Required action | Within the listing below, filter for "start" and copy every matching line.

##############################

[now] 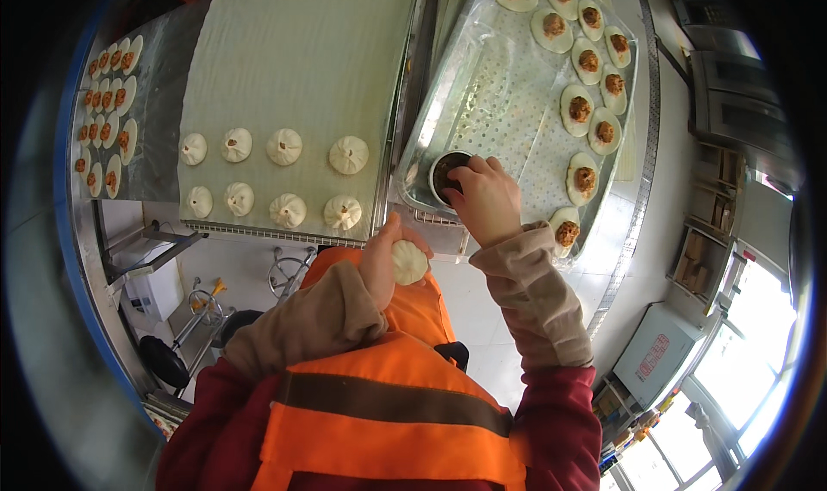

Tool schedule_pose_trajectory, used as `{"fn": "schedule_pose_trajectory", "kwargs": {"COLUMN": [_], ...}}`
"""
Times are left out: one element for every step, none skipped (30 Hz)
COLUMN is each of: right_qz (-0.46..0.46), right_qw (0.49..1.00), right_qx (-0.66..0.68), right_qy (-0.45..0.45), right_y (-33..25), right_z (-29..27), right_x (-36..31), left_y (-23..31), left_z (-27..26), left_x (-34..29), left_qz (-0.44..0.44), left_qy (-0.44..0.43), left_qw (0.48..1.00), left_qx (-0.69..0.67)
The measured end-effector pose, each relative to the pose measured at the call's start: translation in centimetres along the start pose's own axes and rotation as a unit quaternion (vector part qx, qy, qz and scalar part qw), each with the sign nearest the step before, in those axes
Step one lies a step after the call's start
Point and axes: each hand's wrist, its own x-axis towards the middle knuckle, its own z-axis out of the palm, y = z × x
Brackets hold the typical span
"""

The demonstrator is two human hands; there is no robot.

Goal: The person repeatedly picks up round dough pieces, places a small amount of filling in the center, and pleats the edges to seal them into buns. The finished buns are placed on a tray. The process is repeated continuously throughout the clip.

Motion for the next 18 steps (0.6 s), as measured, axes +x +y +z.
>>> {"fn": "schedule_pose_trajectory", "kwargs": {"right_qz": [0.008,0.007,0.007,0.01,0.012,0.016,0.015,0.011,0.004,-0.001,-0.011,-0.022,-0.032,-0.014,0.006,0.026,0.083,0.137], "right_qw": [1.0,1.0,0.999,0.999,0.999,0.999,1.0,1.0,1.0,0.999,0.999,0.999,0.999,1.0,0.999,0.997,0.981,0.949], "right_qx": [0.006,-0.001,-0.007,-0.014,-0.002,0.008,0.019,0.0,-0.019,-0.037,-0.038,-0.038,-0.036,-0.002,0.033,0.068,0.177,0.283], "right_qy": [-0.019,-0.026,-0.035,-0.044,-0.036,-0.027,-0.009,-0.022,-0.025,-0.027,-0.023,-0.02,-0.021,-0.011,-0.004,0.002,-0.014,-0.029], "right_y": [0.2,0.3,0.5,0.6,0.7,0.7,0.7,0.7,0.7,0.6,0.6,0.5,0.5,0.5,0.5,0.4,0.4,0.4], "right_z": [0.6,0.9,1.0,0.9,0.8,0.6,0.5,0.4,0.5,0.6,0.8,0.9,0.9,0.7,0.4,-0.1,-0.8,-1.6], "right_x": [0.2,0.2,0.2,0.1,0.0,-0.1,-0.1,0.0,0.1,0.2,0.3,0.5,0.6,0.6,0.6,0.4,0.3,0.0], "left_y": [0.0,0.1,0.3,0.5,0.8,1.0,1.2,1.4,1.5,1.7,1.8,1.9,2.1,2.2,2.3,2.5,2.6,2.8], "left_z": [-0.1,-0.3,-0.3,-0.3,-0.2,0.0,0.2,0.5,0.7,1.0,1.1,1.2,1.2,1.2,1.1,1.0,1.0,1.0], "left_x": [0.2,0.4,0.5,0.6,0.6,0.7,0.7,0.8,0.8,0.9,1.0,1.1,1.1,1.2,1.2,1.3,1.4,1.5], "left_qz": [0.015,0.003,0.003,0.004,0.01,0.018,0.026,0.031,0.036,0.04,0.036,0.031,0.033,0.033,0.039,0.044,0.055,0.065], "left_qy": [0.0,0.011,0.01,0.011,0.007,0.005,0.002,0.006,0.009,0.01,0.009,0.008,0.006,0.005,0.002,-0.008,-0.02,-0.039], "left_qw": [1.0,1.0,1.0,1.0,0.999,0.999,0.999,0.999,0.999,0.999,0.999,0.999,0.999,0.999,0.999,0.999,0.998,0.997], "left_qx": [-0.014,-0.018,-0.024,-0.026,-0.03,-0.032,-0.033,-0.033,-0.032,-0.029,-0.031,-0.033,-0.035,-0.024,-0.013,-0.006,-0.011,-0.019]}}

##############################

Your solution |
The measured end-effector pose, each relative to the pose measured at the call's start: translation in centimetres along the start pose's own axes and rotation as a unit quaternion (vector part qx, qy, qz and scalar part qw), each with the sign nearest the step before, in those axes
Step one lies a step after the call's start

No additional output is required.